Lakes District News file photo Since July 4, 2016, applicants for owner builder authorization must successfully pass a 90-minute exam consisting of 100 questions and obtain a grade 70 or higher to be able to build their own house.

Regulations slowing development

The last house built in Burns Lake was in 2011

The board of directors and staff of the Regional District of Bulkley-Nechako (RDBN) believe that increased provincial regulations are putting barriers to the development of new homes in the region.

“In some communities, new housing construction has slowed to the point where the existing housing supply is not being replenished,” says Bill Miller, RDBN Chair.

The last house built in Burns Lake was in 2011.

“The cost of construction, the limited supply of licensed home builders, the challenges of becoming an approved owner builder, and the restrictions that apply to owner builders are threatening to become a barrier to the maintenance of an adequate supply of new housing in our region,” says Miller.

Since July 4, 2016, applicants for owner builder authorization must successfully pass a 90-minute exam consisting of 100 questions and obtain a grade 70 or higher to be able to build their own house. This is an addition to the other eligibility requirements necessary for authorization.

According to B.C. Housing, 11 owner builder authorizations were issued to applicants within the regional district since the introduction of the exam. However, the RDBN points out that 10 of these authorizations were exempted from taking the exam because the applicants applied prior to July 4.

The RDBN says that, in recent years, 75 to 80 per cent of new homes in the region were owner built homes. In 2016, however, this percentage dropped to 50 per cent. And in 2017, only one building permit was issued to an owner builder (who applied prior to July 4).

Over the past six months, the RDBN board has written three letters to the provincial government expressing their concerns.

“The challenges associated with obtaining owner builder authorization are notable, and are having a real impact in our communities,” says a letter signed by Miller sent in November 2016.

“We estimate that over the last 20 years, the cost of building a new home in our region has increased by nearly 70 per cent,” continues Miller. “A significant cause of the increased cost of building a new dwelling in the region is a direct result of changing regulations.”

A second letter, sent by the RDBN in December 2016, asked the province to “closely consider the impacts” of implementing a requirement for mandatory building official qualifications.

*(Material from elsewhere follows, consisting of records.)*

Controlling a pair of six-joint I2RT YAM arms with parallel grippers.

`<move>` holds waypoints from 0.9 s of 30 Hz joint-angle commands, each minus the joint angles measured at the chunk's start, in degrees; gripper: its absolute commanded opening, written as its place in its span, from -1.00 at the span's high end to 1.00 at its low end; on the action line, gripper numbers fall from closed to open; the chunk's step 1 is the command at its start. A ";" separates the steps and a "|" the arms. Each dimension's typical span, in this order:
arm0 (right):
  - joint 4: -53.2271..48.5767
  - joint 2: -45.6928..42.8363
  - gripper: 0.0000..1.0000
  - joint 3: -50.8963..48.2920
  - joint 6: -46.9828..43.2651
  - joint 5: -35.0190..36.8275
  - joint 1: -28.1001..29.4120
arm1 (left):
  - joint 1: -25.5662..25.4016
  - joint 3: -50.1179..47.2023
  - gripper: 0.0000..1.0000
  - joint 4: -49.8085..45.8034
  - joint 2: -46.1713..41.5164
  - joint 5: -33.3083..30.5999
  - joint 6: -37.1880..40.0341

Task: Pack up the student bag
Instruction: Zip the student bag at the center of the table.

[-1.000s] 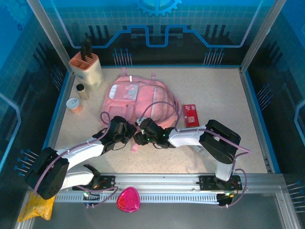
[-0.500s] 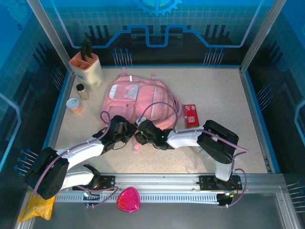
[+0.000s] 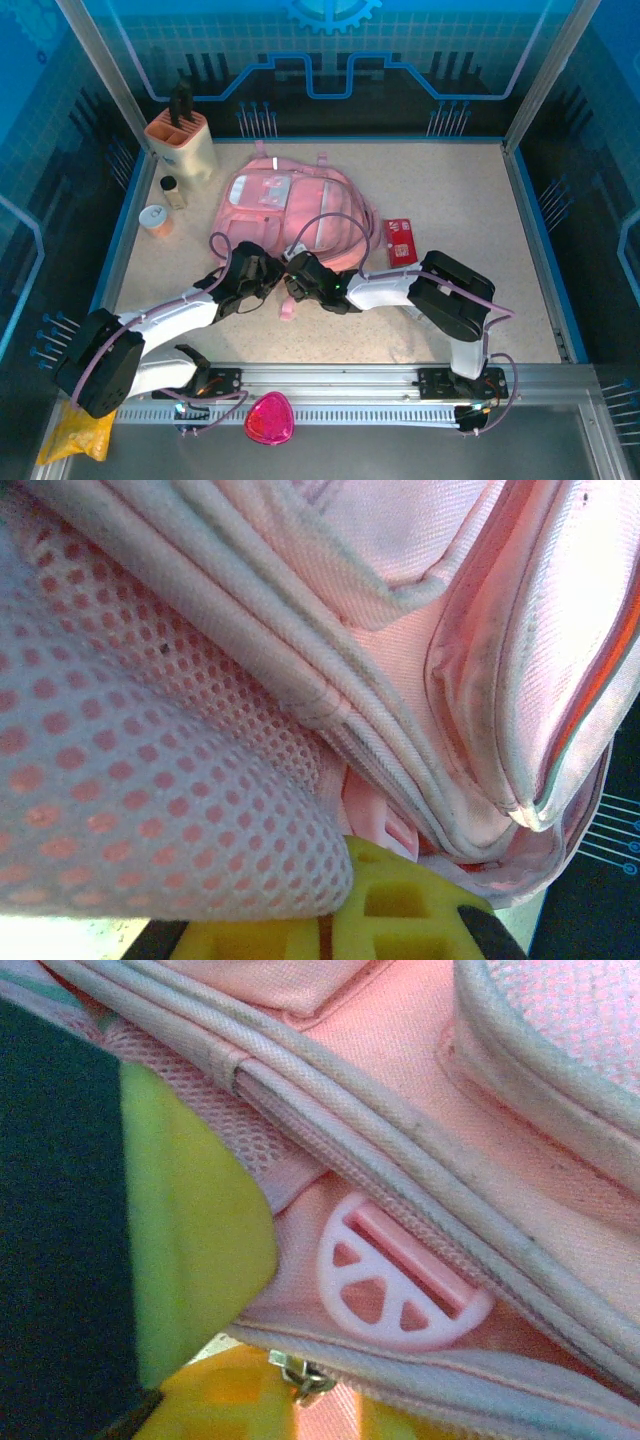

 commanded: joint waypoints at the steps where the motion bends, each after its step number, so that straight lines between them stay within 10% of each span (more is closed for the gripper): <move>1: 1.35 -1.71 0.72 -1.09 0.37 5.74 -0.11 | -1.33 2.49 1.00 2.06 -2.23 3.71 0.86; 27: 2.68 -12.40 1.00 -14.43 -2.37 1.68 -2.91 | 1.44 2.77 1.00 -1.48 -4.89 3.50 2.23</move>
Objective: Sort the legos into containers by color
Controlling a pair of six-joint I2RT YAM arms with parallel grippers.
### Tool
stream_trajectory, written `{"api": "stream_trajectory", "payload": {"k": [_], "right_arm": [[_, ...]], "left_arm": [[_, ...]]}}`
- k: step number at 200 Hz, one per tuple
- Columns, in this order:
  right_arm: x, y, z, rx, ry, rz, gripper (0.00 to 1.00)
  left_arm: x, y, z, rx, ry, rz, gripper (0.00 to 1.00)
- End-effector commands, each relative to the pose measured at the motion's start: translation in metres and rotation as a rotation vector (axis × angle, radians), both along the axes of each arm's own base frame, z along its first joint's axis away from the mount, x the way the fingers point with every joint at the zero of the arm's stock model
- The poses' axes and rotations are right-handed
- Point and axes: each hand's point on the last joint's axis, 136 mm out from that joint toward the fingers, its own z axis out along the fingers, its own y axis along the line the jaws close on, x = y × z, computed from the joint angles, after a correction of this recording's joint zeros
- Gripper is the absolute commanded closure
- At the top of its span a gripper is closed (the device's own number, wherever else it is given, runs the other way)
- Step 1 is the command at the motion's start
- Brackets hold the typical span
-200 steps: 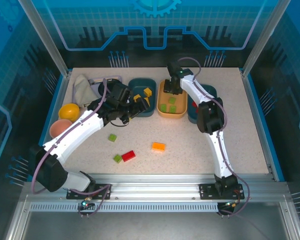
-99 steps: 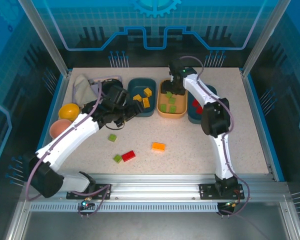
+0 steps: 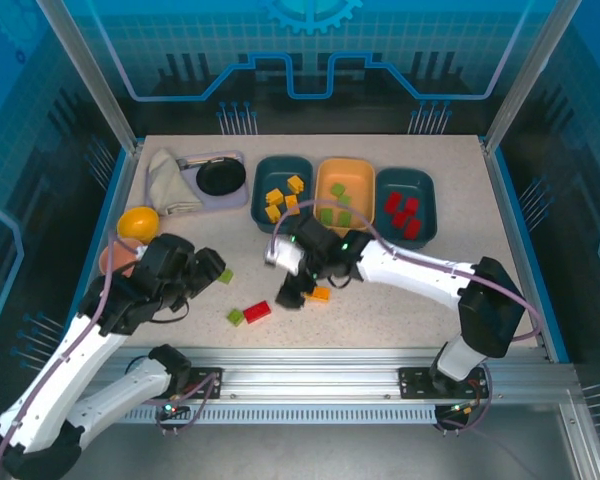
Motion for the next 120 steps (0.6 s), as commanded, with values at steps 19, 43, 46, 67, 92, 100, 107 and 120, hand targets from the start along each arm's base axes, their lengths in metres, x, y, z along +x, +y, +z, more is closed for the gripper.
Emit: {"api": "stream_trajectory", "payload": {"k": [19,43,46,67,92,100,107,120], "right_arm": [[-0.021,0.022,-0.019,-0.038,-0.186,0.294,0.07],[-0.02,0.038,-0.044,-0.089,-0.202,0.336,0.06],[-0.019,0.04,-0.046,-0.093,-0.207,0.339,0.06],[-0.017,0.054,-0.064,-0.127,-0.216,0.352,0.07],[-0.008,0.069,-0.076,-0.142,-0.222,0.331,0.09],[-0.005,0.073,-0.079,-0.141,-0.22,0.324,0.09],[-0.005,0.077,-0.081,-0.143,-0.213,0.326,0.09],[-0.006,0.081,-0.086,-0.155,-0.203,0.333,0.1]], "left_arm": [[-0.046,0.036,-0.025,0.016,0.067,0.124,0.14],[-0.057,0.041,-0.029,-0.002,0.077,0.142,0.14],[-0.058,0.041,-0.029,-0.005,0.079,0.143,0.14],[-0.058,0.041,-0.027,-0.009,0.075,0.143,0.14],[-0.058,0.042,-0.023,-0.014,0.064,0.146,0.14],[-0.058,0.042,-0.023,-0.016,0.064,0.149,0.14],[-0.058,0.042,-0.023,-0.017,0.067,0.151,0.15],[-0.059,0.043,-0.023,-0.021,0.066,0.155,0.15]]}}
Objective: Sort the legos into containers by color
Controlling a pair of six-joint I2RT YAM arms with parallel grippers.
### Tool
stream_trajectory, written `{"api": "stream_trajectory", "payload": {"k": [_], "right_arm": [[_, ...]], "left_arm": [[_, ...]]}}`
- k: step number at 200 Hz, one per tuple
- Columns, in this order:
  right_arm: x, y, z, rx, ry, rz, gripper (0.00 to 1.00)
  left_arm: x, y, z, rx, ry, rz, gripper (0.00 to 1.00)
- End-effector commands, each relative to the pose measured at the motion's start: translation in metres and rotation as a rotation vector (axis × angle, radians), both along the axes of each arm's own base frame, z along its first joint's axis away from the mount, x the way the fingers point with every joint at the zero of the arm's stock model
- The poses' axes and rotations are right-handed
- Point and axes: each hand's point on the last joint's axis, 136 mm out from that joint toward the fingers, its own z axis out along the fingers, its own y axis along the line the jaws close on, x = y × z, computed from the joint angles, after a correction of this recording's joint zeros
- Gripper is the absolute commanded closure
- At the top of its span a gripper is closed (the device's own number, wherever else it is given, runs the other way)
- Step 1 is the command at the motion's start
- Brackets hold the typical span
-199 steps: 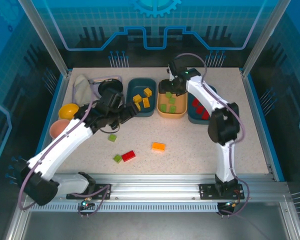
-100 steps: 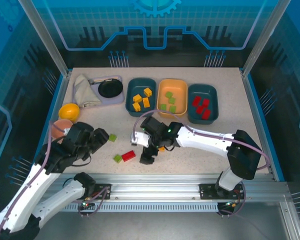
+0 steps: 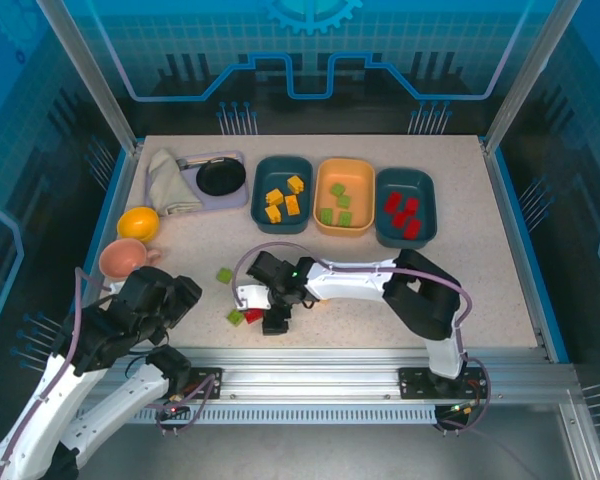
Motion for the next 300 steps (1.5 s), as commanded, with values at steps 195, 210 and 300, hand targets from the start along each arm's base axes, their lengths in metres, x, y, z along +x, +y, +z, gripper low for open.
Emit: {"api": "stream_trajectory", "payload": {"k": [195,210,300], "right_arm": [[0.076,-0.014,0.086,0.17,-0.001,-0.392,0.8],[0.107,-0.047,0.12,0.244,-0.01,-0.537,0.8],[0.219,-0.316,0.144,0.319,0.07,-1.583,0.8]], "left_arm": [[0.038,-0.056,0.001,-0.136,-0.069,-0.178,0.17],[0.055,-0.08,0.004,-0.181,-0.087,-0.241,0.17],[0.152,-0.199,0.026,-0.189,-0.124,-0.541,0.18]]}}
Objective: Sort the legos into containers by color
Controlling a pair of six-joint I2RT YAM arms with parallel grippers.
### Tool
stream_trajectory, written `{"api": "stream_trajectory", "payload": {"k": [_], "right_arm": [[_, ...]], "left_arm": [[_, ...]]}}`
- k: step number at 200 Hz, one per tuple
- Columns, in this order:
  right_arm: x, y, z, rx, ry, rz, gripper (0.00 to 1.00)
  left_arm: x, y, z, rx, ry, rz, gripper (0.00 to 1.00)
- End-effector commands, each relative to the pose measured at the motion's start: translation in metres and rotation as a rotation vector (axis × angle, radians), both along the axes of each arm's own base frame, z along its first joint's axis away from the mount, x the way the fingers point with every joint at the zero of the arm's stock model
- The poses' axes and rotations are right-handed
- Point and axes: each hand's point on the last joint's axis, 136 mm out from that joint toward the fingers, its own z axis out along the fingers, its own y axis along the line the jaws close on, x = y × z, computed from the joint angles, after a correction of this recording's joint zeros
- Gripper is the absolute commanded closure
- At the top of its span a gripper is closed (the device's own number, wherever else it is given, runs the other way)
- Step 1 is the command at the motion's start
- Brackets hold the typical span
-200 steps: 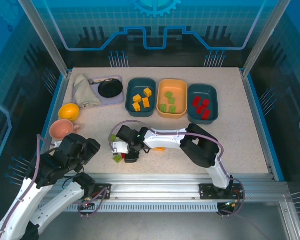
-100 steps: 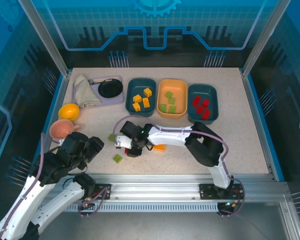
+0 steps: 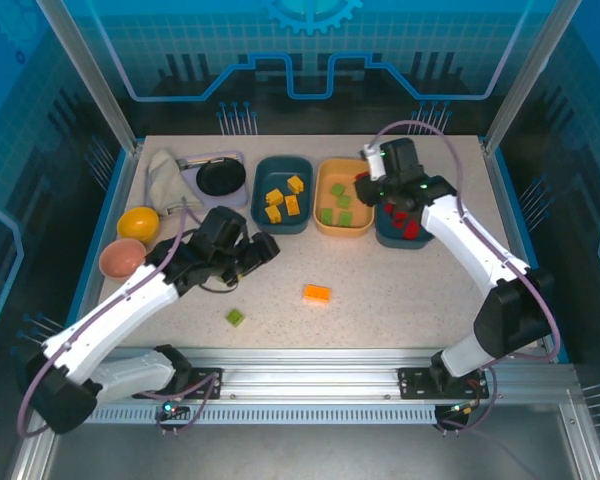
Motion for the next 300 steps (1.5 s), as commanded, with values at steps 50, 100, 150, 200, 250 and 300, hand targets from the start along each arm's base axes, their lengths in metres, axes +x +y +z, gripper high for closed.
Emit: {"api": "stream_trajectory", "payload": {"k": [50,100,150,200,250,300], "right_arm": [[0.046,-0.089,-0.084,0.249,0.335,-0.567,0.79],[0.091,-0.104,-0.104,0.471,0.371,-0.926,0.76],[0.105,-0.114,-0.125,0.622,0.401,-1.247,0.75],[0.118,-0.125,-0.138,0.765,0.369,-1.417,0.73],[0.122,-0.128,-0.153,0.839,0.374,-1.519,0.71],[0.125,-0.132,-0.162,0.903,0.37,-1.582,0.7]], "left_arm": [[0.069,-0.094,0.018,-0.078,-0.057,-0.194,0.18],[0.094,-0.118,0.015,-0.087,-0.05,-0.224,0.18],[0.096,-0.12,0.009,-0.079,-0.044,-0.225,0.18],[0.098,-0.122,0.011,-0.084,-0.058,-0.241,0.18],[0.098,-0.131,0.016,-0.096,-0.086,-0.3,0.18],[0.114,-0.15,0.066,-0.128,-0.27,-0.368,0.17]]}}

The RDBN says this new requirement would result in recruitment challenges, property taxation increases, drain of inspectors to the south of the province and gaps in coverage.

“It is difficult for local governments, particularly those in the north, to recruit qualified building inspectors,” explained Miller. “The implementation of mandatory minimum qualifications will create a high demand for qualified building officials throughout the province and will further exacerbate the recruitment challenges faced by all local governments.”

The most recent letter, sent in March 2017, asked the province to reconsider the implementation of the Energy Step Code in the region. The Energy Step Code is a provincial initiative designed to have local governments implement the requirements for all new buildings to be “net zero” – a building that has reduced energy requirements so that the it produces as much energy as it consumes – by 2032.

The RDBN says the Energy Step Code will introduce notable new costs for building materials, mechanical equipment and testing by professionals.

“Given our climate, and limited access to the professional services required by the step code, the challenges and impacts to our region can be expected to be notably greater than in other areas of the province,” says Miller.

In a letter to the regional district, minister responsible for housing and deputy premier Rich Coleman said a working group has “discussed at length” the challenges faced by small and northern communities and the concerns raised by the regional district. He said the working group agreed on the need for flexibility in the qualification requirements of building officials.

Coleman said the ministry expects to take “a number of actions” to respond to the need for more flexible requirements over the next few years.

“Other organizations are also taking action to address the concerns you raise,” continued Coleman. “The Building Officials’ Association of B.C. has begun work with my ministry to attract new entrants to the profession, increasing the pool of qualified building officials.”

Coleman added that he would direct his staff to meet with the regional district to follow up on their concerns.